A Quickstart Guide to Apache Kafka
This guide is a quick walkthrough of installing Apache Kafka on your machine as well as sending and receiving messages.
Join the DZone community and get the full member experience.
Join For FreeWant to install Apache Kafka on your machine as well as send and receive messages? Here is a quick walkthrough of how to do it.
1. Download Apache Kafka
Go to https://kafka.apache.org/downloads and download the latest release of Apache Kafka.
2. Install Apache Kafka
The main steps involved in installing Apache Kafka are:
Create a Directory for Apache Kafka Installation
Go to the download directory and move the file to a location in which you want to install the binaries.
In case the directory doesn't exist, first, create the directory structure.
Untar the File and Go to the Kafka Folder
Untar the file in the installation directory. Once the Kafka installation is unpacked, go to the Kafka folder.
bash-3.2$ mkdir kafka-3.1.0
bash-3.2$ mv kafka_2.13-3.1.0.tgz kafka-3.1.0/
bash-3.2$ cd kafka-3.1.0/
bash-3.2$ tar -xzf kafka_2.13-3.1.0.tgz
bash-3.2$ cd kafka_2.13-3.1.0
Important: Before proceeding to the next step, make sure you have installed Java 8+ installed on your machine. Failing this step, Apache Kafka components won't start on your machine.
3. Start the Kafka Processes
In order to start Apache Kafka, the first step is to start the Zookeeper service and then start the main Kafka server.
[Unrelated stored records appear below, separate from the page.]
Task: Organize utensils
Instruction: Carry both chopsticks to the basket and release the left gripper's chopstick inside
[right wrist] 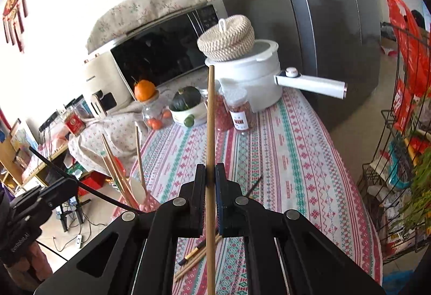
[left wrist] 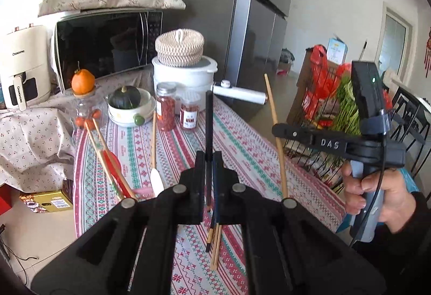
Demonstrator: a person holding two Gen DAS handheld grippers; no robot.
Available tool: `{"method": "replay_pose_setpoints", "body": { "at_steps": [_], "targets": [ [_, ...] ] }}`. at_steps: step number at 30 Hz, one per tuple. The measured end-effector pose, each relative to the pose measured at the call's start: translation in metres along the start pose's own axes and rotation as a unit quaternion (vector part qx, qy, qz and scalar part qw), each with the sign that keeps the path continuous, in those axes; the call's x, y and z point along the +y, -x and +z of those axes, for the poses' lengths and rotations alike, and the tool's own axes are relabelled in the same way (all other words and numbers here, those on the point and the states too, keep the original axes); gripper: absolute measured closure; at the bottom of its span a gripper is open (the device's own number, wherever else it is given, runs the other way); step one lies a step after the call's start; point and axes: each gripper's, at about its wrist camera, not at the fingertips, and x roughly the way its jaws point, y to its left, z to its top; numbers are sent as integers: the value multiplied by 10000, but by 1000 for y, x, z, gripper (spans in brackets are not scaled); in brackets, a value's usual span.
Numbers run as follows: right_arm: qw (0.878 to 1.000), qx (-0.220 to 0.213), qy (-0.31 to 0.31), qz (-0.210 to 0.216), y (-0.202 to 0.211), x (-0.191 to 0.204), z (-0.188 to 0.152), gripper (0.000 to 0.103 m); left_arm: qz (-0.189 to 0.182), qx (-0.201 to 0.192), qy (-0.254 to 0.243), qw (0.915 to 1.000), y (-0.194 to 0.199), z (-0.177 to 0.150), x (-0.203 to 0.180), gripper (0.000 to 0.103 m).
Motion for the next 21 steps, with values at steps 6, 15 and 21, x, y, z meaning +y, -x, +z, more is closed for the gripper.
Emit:
{"method": "replay_pose_setpoints", "body": {
  "at_steps": [6, 15, 21],
  "targets": [
    [9989, -415, 221, 62, 5, 25, 8, 96, 114, -726, 157, 9972, 33, 21, 12, 97],
    [9984, -374, 387, 183, -7, 48, 3, 96, 502, -1268, 273, 9903, 59, 28, 32, 97],
    [9983, -354, 412, 225, -12, 55, 1, 96, 822, -1261, 324, 9881, 49, 22, 46, 97]
  ]
}}
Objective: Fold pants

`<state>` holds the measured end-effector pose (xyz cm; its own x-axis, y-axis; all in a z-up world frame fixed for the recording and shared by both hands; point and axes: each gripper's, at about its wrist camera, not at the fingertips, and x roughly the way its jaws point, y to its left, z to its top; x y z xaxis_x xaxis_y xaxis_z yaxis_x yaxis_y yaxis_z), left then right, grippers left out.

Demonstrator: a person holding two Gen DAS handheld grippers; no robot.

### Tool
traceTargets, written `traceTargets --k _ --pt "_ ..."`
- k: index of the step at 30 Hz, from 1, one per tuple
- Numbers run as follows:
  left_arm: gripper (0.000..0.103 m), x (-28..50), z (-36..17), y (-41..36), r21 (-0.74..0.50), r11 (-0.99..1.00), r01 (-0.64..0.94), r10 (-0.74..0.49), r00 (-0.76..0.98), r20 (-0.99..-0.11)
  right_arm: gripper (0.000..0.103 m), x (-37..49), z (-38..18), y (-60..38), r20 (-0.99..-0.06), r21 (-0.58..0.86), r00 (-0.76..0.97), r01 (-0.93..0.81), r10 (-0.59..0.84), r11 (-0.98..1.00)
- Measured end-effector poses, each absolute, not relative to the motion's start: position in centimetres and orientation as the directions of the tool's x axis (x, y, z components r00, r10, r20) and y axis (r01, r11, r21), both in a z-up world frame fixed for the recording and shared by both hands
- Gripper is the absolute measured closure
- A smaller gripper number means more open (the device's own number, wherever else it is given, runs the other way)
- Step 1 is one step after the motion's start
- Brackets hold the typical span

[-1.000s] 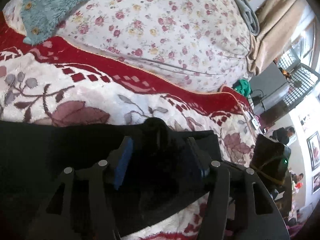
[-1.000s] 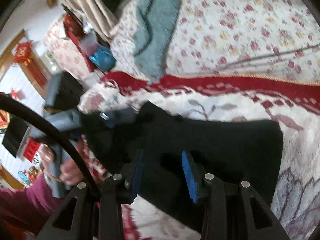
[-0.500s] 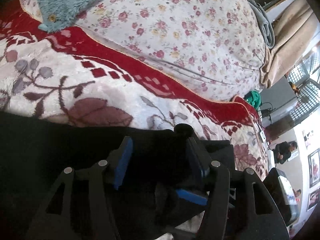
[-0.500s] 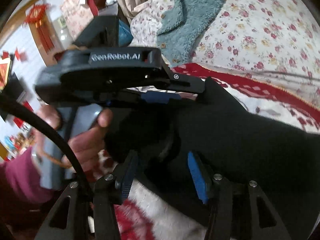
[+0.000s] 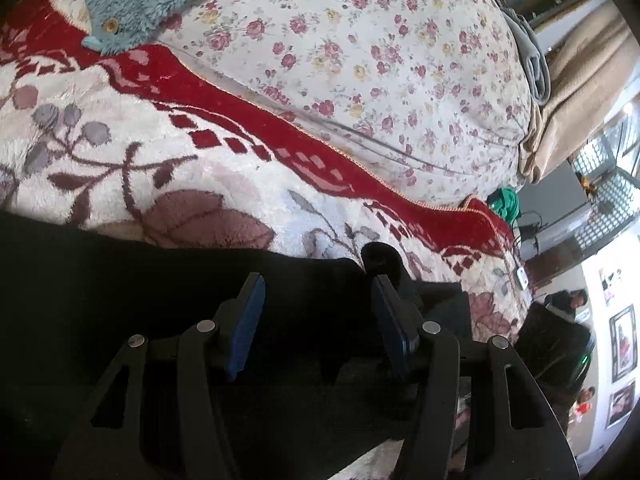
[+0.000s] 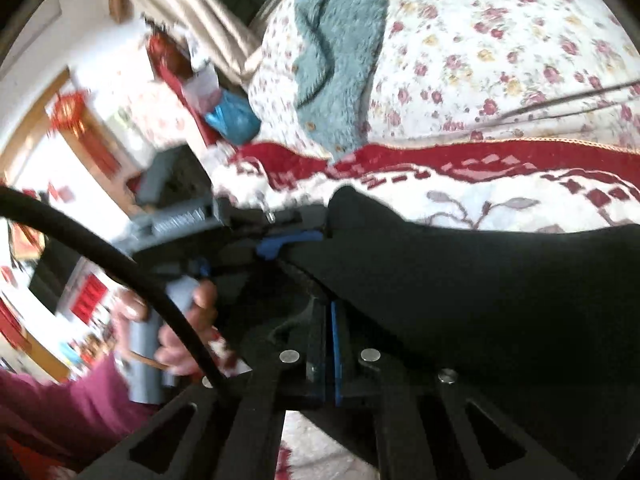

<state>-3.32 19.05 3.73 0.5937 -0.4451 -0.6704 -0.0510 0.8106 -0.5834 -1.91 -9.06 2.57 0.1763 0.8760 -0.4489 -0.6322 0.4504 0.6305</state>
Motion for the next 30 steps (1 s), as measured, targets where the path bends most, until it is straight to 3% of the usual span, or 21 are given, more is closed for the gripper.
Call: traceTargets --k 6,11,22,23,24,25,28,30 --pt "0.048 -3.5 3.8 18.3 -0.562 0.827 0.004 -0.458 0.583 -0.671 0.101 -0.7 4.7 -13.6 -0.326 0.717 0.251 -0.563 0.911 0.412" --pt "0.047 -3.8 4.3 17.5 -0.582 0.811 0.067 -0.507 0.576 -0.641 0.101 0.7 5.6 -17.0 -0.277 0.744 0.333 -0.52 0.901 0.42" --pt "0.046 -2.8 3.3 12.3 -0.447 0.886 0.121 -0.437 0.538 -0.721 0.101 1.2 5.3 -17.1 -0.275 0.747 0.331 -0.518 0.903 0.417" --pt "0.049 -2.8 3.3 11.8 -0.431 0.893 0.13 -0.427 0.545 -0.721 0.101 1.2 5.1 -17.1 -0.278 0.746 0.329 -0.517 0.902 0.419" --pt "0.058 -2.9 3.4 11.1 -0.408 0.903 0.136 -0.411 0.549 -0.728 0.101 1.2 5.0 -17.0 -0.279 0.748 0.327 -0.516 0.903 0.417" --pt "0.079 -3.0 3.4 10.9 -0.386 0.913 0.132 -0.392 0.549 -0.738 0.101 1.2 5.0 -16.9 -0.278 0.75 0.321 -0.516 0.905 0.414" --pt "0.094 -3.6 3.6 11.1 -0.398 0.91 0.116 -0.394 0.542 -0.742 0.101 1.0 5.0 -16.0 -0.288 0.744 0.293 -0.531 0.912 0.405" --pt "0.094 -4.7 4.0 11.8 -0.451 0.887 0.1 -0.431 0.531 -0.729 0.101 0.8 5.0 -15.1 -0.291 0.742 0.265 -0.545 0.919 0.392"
A typical Kafka installation directory looks like this:
bash-3.2$ ls
LICENSE bin libs logs
NOTICE config licenses site-docs
All the binaries are located within the bin folder. To start the services such as Zookeeper and Kafka server, go to the bin directory and start these services. Let's start them one at a time.
Start the Zookeeper Service
Zookeeper startup script is present within the Apache Kafka bin folder.
bash-3.2$ bin/zookeeper-server-start.sh config/zookeeper.properties
Zookeeper service generates logs on the console and starts in the foreground.
You can start the process using nohup as well if you are on a Unix-based OS. This will run the process in background and you can exit the shell without worrying about the process getting aborted. To know more about the nohup command, refer https://en.wikipedia.org/wiki/Nohup.
Start the Apache Kafka Broker Service
Start the Kafka service using this command.
bash-3.2$ ./kafka-server-start.sh ../config/server.properties
Though the binaries and the startup scripts are located in the bin directory under the main Kafka installation location, the configuration files for starting the services are located within the config folder.
If you are starting the Kafka from the top-level installation folder, you must specify the full path or relative path to the startup script (kafka-server-start.sh within the bin folder) and the configuration file (all the Kafka server configurations are specified within the server.properties file in config folder).
Once you start the server, it will output logs on the terminal and start.
Basic Troubleshooting
In case your server fails to start, check the port on which it is running and see if it is occupied by another process. If yes, then either change the server startup port in the server.properties file or kill the process that is interfering with the startup.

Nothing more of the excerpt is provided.